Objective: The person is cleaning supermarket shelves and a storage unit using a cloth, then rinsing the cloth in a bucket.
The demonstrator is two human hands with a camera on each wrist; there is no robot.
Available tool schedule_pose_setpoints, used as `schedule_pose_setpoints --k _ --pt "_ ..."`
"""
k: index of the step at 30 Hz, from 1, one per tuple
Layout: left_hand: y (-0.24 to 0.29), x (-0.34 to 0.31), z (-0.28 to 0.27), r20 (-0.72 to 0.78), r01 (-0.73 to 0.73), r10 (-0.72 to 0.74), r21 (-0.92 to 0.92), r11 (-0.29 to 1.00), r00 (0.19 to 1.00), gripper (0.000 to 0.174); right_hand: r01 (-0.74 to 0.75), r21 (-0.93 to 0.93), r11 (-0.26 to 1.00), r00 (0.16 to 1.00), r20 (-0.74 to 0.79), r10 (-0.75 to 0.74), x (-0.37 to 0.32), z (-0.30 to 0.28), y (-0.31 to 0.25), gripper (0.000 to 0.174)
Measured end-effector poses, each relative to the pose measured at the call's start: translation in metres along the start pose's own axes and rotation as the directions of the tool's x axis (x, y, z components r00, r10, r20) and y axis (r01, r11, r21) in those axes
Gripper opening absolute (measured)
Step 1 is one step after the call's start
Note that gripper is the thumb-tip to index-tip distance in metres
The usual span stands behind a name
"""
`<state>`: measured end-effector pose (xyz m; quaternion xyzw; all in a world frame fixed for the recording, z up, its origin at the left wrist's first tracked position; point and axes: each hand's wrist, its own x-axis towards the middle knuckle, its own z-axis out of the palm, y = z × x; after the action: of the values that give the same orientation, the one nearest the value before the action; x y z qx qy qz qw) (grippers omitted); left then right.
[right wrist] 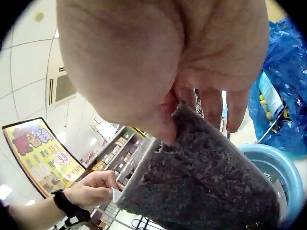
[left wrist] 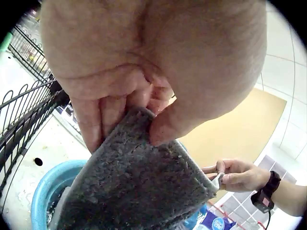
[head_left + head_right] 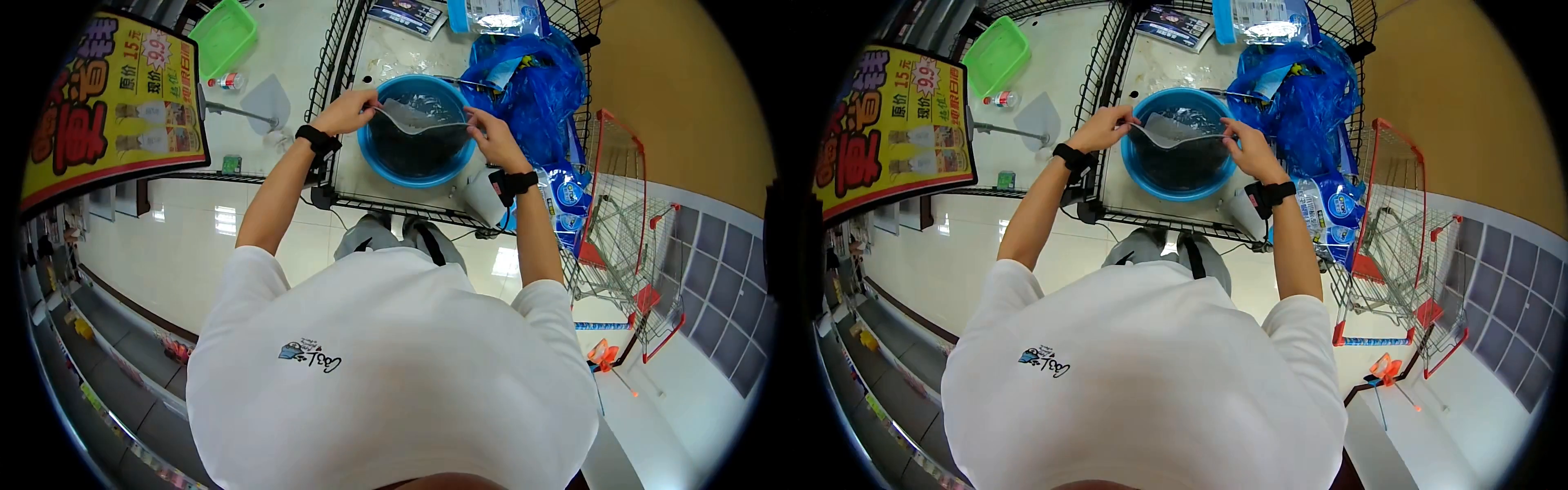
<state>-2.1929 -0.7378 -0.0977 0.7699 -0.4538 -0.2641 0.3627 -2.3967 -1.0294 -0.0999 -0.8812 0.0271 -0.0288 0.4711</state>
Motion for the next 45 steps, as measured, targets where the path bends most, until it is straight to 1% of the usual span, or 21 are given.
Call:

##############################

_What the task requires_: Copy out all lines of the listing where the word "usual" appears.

_Answer to the problem_:
The usual span stands behind a name
Motion for the next 45 steps, as measured, targets where the path bends most, until it is straight to 1% of the usual span, or 21 are given.

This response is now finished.